Task requirements:
Filter the listing so that only lines with the word "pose" remain.

Collected material:
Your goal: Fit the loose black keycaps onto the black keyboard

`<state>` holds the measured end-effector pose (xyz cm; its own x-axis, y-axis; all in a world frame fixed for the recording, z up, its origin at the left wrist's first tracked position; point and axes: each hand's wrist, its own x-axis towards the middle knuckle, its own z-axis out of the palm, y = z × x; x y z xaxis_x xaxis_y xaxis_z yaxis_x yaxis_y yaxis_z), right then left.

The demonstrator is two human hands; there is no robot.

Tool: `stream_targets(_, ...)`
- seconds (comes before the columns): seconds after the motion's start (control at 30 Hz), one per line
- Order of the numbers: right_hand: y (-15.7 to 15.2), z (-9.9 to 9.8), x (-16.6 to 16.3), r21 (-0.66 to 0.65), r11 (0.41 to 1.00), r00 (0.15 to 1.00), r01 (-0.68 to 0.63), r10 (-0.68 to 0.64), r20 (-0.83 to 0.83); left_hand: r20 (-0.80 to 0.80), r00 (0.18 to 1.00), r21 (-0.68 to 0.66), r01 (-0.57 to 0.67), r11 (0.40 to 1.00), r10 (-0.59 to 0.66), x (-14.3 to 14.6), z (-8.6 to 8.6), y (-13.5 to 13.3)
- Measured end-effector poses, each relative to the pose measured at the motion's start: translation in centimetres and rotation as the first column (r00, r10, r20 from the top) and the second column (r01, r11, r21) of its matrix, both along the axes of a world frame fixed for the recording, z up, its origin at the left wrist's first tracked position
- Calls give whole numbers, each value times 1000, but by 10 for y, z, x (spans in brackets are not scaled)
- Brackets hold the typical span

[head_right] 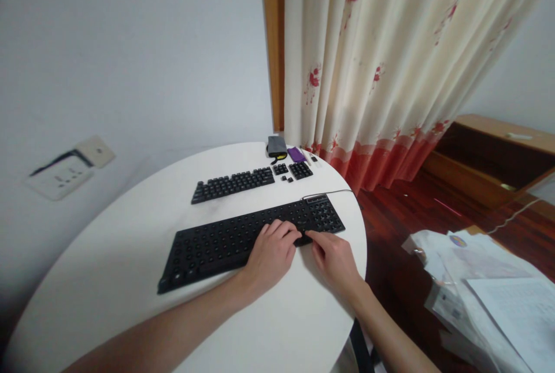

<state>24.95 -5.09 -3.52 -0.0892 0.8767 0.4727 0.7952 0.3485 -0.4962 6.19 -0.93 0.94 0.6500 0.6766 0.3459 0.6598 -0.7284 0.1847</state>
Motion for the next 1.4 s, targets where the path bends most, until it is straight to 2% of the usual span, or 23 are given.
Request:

Written answer:
`<state>` holds the measured end-effector pose (xyz cm; its own x-axis, y-axis; all in a world frame fixed for the recording, z up, its origin at the left wrist's first tracked position; point and axes: each hand's wrist, its own x-axis towards the middle knuckle, its own z-axis out of the palm, y = z × x; x y z xaxis_x xaxis_y xaxis_z yaxis_x yaxis_y yaxis_z), right then left.
- Measured end-effector poses, each relative to the pose measured at the motion's start: translation in centimetres and rotation as the first column (r00, r10, r20 from the top) and the second column (r01, r11, r21) of its matrix, both along the axes of a world frame fixed for the recording, z up, its origin at the left wrist's first tracked position

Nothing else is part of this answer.